DESCRIPTION OF THE TASK:
Write out, word for word, the part of the listing below that opens with the line containing "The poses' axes" and closes with the line containing "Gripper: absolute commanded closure", keeping both of those lines and adding no others.

COLLECTED MATERIAL:

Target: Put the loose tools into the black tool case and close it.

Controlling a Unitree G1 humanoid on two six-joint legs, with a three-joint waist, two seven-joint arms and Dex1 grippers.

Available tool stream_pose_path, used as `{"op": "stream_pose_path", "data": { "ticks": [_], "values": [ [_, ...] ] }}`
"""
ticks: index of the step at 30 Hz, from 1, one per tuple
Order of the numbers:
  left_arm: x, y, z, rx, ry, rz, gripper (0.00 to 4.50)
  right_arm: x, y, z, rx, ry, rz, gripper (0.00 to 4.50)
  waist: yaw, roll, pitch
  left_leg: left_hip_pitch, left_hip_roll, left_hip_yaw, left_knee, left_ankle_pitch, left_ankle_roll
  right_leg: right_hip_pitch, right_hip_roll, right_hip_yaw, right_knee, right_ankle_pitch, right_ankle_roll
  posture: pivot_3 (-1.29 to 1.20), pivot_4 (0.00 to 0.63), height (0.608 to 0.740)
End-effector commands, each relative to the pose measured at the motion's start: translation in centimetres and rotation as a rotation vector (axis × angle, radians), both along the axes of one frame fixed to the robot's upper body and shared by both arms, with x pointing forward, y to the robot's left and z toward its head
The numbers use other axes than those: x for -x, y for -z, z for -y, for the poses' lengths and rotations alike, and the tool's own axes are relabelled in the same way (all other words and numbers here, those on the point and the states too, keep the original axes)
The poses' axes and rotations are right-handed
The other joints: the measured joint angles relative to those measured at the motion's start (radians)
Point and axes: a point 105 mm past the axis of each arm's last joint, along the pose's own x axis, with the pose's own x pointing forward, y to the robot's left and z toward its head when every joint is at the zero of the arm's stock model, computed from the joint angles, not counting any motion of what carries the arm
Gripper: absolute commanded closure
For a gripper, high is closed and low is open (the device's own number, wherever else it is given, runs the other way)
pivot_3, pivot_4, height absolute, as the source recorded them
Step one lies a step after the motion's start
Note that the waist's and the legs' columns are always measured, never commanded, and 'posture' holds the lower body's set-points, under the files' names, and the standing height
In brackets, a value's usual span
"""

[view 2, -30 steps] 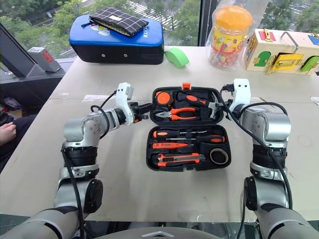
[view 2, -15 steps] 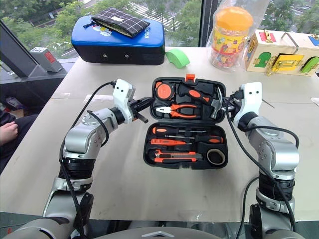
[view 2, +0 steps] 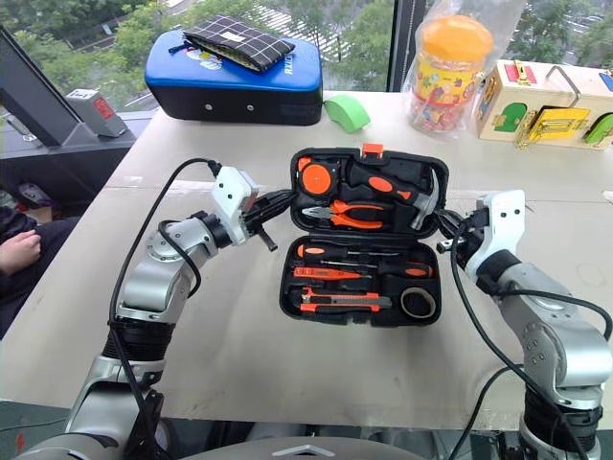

TASK SOLUTION:
The poses' axes and rotations are right-handed
The other joints: the measured joint angles relative to those measured at the motion's start (radians)
Point and axes: a point 105 mm past the axis of each arm's last joint, along the pose's own x axis, with the pose's own x pointing forward, y to the robot's left and z toward its head when every joint is at the zero of the arm's stock model, computed from the joint angles, not counting any motion of what carries the arm
Gripper: absolute commanded closure

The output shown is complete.